:: Task item ::
Look for "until" in the records and copy every line that has it.

───

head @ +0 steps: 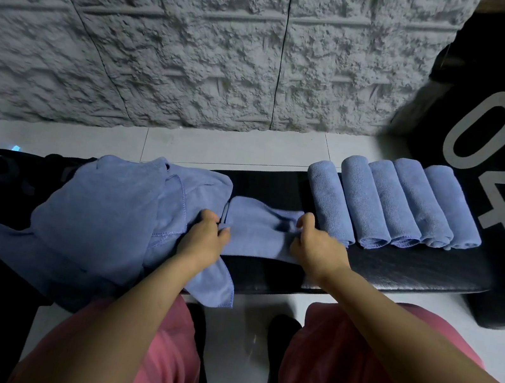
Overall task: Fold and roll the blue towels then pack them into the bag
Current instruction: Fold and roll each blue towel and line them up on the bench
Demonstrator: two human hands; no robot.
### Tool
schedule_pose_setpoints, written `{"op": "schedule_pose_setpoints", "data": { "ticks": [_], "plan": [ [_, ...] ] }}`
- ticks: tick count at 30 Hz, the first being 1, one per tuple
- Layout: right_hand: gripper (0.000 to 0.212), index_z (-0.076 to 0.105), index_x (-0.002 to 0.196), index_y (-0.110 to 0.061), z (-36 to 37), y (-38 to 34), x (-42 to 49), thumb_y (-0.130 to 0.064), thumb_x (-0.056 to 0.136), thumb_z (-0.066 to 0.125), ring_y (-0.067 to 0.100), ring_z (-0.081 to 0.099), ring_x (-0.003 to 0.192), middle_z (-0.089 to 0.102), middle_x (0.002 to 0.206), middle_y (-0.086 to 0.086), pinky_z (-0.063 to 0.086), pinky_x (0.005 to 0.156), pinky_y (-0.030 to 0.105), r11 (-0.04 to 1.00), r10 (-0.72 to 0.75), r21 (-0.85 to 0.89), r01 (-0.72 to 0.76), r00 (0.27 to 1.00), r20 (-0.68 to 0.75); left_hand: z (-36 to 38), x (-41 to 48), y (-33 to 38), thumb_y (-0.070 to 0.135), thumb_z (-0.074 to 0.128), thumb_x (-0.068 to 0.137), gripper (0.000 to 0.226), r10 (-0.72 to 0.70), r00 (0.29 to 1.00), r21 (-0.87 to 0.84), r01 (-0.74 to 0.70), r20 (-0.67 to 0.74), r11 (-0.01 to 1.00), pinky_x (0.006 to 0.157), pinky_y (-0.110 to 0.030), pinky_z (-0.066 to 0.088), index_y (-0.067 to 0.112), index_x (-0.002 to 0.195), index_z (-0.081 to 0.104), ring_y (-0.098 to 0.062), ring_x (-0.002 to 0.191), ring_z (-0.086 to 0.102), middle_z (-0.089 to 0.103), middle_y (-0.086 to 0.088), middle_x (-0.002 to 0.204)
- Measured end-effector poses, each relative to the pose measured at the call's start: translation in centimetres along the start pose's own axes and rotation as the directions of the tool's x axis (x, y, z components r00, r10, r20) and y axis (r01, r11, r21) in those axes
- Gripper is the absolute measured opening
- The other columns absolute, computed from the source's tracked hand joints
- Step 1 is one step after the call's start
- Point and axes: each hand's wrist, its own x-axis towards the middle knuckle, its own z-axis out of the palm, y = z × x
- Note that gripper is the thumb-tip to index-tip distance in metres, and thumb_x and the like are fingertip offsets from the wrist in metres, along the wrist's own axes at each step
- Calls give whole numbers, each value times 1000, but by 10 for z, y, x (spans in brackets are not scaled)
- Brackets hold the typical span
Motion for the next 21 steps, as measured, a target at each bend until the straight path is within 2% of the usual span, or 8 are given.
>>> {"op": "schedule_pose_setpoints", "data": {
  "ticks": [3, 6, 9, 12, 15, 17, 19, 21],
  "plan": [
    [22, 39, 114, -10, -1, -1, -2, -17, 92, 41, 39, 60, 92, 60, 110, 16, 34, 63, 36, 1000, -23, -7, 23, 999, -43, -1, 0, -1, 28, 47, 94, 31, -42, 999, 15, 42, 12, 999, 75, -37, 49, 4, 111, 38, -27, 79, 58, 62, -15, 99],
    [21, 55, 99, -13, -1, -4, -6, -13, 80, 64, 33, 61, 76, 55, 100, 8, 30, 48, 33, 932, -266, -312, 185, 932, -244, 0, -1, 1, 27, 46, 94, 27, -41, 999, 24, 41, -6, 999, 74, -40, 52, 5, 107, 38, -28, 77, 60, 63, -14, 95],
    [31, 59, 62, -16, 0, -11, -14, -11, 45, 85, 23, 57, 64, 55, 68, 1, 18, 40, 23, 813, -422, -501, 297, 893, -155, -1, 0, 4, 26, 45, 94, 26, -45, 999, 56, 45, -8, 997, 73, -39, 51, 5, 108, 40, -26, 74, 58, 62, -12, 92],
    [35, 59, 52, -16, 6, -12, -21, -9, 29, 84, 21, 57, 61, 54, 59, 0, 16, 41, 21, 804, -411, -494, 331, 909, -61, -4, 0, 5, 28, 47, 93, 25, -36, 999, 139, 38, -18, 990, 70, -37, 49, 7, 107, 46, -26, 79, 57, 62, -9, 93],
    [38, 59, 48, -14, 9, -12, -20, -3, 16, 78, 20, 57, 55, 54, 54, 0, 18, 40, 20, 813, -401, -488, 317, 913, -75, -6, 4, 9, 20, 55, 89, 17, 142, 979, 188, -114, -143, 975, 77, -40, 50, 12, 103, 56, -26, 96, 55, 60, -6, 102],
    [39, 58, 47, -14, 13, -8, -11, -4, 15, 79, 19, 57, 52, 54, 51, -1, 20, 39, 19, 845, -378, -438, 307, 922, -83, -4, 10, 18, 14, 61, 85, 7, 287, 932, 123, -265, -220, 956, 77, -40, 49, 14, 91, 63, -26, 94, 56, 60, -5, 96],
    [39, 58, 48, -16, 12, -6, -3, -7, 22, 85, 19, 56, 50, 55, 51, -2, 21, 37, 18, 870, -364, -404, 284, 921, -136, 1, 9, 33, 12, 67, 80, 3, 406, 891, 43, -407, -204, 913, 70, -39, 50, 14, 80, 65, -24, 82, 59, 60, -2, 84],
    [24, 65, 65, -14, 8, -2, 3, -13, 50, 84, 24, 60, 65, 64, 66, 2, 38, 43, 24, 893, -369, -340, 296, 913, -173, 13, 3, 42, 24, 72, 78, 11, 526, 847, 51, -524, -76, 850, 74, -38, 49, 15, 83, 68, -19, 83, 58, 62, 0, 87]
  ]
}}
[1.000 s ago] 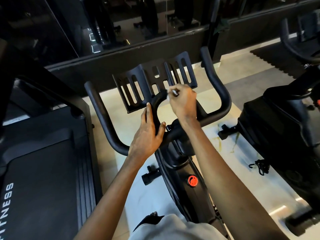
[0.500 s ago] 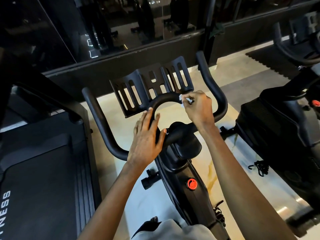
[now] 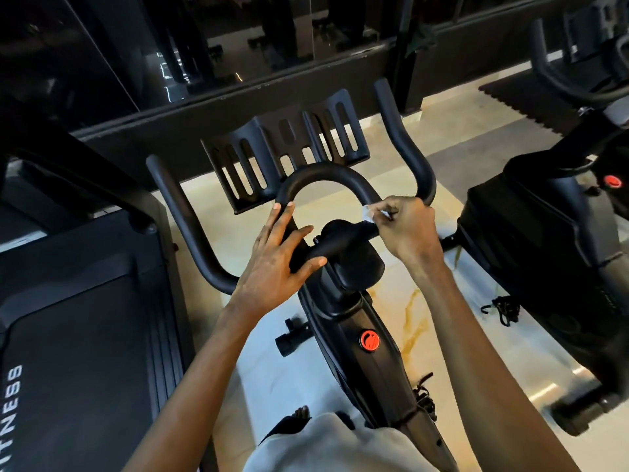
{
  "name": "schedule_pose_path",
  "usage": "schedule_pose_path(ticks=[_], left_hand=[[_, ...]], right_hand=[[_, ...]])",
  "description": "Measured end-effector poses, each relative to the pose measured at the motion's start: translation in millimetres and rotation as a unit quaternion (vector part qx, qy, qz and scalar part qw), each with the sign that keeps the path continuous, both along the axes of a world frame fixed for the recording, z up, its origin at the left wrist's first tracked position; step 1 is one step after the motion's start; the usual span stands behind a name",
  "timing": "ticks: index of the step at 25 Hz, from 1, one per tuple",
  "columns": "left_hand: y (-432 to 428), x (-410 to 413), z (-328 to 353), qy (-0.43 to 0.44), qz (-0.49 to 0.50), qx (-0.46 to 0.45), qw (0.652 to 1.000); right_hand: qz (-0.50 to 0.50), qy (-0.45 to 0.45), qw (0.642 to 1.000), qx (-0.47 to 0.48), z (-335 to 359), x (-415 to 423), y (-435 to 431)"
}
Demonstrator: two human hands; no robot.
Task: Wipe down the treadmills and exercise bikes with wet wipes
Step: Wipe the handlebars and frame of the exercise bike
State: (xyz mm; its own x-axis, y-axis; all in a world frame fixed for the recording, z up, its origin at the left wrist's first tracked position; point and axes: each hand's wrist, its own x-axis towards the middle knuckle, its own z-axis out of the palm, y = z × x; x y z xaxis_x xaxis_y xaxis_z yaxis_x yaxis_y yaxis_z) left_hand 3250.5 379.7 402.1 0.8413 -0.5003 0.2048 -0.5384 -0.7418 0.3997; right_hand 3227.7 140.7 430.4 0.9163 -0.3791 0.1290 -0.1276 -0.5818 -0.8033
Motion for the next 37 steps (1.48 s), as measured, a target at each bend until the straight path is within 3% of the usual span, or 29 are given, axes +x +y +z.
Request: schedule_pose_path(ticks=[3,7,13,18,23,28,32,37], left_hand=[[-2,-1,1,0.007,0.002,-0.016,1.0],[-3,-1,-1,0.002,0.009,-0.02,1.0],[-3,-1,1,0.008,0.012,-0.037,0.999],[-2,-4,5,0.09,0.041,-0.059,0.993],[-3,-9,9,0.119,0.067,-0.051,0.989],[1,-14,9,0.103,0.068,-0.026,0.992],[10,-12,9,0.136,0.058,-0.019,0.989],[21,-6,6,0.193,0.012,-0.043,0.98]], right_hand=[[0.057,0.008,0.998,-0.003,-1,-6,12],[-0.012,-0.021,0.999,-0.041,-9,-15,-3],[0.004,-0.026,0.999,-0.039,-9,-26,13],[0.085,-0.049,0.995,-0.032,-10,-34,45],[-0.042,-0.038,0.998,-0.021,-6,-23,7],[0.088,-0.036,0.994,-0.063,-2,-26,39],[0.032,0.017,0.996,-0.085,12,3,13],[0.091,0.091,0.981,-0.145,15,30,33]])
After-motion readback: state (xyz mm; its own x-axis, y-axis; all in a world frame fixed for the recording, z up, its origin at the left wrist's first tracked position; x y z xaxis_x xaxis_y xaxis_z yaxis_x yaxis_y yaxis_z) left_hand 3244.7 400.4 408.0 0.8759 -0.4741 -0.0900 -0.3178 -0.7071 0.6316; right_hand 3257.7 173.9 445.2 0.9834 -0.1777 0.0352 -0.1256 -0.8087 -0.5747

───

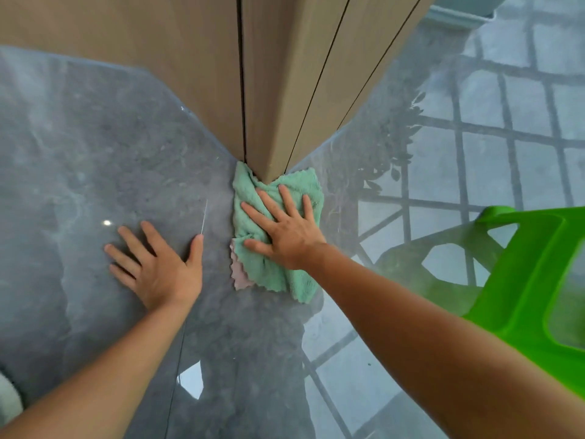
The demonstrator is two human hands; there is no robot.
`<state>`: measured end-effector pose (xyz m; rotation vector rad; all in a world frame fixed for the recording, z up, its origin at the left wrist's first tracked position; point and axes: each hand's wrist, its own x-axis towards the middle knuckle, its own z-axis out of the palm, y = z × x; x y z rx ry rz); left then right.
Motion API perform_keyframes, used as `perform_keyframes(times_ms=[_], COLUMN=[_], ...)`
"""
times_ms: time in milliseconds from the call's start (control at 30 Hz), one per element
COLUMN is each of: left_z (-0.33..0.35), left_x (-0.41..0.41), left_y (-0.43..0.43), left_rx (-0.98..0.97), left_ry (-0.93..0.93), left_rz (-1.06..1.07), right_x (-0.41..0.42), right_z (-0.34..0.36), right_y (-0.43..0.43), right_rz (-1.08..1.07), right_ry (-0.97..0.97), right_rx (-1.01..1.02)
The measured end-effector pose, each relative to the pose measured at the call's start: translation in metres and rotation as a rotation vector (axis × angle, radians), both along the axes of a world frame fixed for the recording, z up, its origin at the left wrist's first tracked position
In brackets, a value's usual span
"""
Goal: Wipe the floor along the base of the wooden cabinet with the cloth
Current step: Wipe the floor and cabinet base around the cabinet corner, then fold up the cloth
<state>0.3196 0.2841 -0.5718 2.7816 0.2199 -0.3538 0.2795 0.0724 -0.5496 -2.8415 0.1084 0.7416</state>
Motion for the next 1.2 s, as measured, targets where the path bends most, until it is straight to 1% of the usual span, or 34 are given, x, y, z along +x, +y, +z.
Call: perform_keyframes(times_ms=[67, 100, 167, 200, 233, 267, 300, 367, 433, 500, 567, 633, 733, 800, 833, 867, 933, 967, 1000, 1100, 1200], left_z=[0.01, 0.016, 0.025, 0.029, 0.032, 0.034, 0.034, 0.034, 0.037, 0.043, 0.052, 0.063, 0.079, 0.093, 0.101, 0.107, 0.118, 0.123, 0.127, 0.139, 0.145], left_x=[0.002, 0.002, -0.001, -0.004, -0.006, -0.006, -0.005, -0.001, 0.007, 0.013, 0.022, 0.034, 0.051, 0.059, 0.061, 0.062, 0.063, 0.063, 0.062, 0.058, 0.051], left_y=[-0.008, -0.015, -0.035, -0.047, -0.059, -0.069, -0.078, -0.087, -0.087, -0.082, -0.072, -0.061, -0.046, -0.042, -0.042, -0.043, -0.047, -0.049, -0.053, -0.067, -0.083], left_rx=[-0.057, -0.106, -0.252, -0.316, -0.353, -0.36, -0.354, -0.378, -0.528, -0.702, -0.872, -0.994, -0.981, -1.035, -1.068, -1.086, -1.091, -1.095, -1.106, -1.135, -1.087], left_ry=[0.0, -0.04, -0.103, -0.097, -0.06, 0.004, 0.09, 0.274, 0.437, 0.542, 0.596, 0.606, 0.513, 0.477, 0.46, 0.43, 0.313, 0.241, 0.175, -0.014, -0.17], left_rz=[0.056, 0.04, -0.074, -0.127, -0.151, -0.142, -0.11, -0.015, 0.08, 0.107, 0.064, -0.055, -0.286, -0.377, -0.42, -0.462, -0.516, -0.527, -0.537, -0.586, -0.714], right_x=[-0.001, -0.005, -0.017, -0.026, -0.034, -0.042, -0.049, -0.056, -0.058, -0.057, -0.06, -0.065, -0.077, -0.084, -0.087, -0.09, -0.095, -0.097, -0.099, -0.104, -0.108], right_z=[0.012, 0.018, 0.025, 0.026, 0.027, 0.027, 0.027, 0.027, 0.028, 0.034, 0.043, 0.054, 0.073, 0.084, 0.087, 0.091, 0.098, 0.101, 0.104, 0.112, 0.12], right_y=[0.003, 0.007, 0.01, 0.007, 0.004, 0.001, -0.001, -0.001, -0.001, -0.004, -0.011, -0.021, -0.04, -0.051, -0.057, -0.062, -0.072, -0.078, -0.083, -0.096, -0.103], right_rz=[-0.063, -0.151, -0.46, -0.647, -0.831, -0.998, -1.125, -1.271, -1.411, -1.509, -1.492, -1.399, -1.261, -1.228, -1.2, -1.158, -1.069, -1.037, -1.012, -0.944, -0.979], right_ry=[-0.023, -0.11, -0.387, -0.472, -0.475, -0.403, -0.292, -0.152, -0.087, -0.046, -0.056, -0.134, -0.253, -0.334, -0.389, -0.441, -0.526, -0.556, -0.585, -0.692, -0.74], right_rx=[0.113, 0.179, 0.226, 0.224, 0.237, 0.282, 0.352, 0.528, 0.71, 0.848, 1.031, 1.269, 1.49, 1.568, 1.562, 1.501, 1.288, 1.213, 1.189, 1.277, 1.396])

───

:: Task result ::
Motion for the next 21 steps, as measured, a target at each bend until the straight path is within 2% of the usual span, or 8 are given.
Motion for the next 37 steps (1.48 s), as measured, a target at each bend until the straight path is within 3% of the usual span, or 29 are given, axes +x +y +z.
Motion for the next 1.2 s, as measured, targets where the path bends most, until it is straight to 1% of the usual span, or 34 are given, x, y, z along +x, +y, +z.

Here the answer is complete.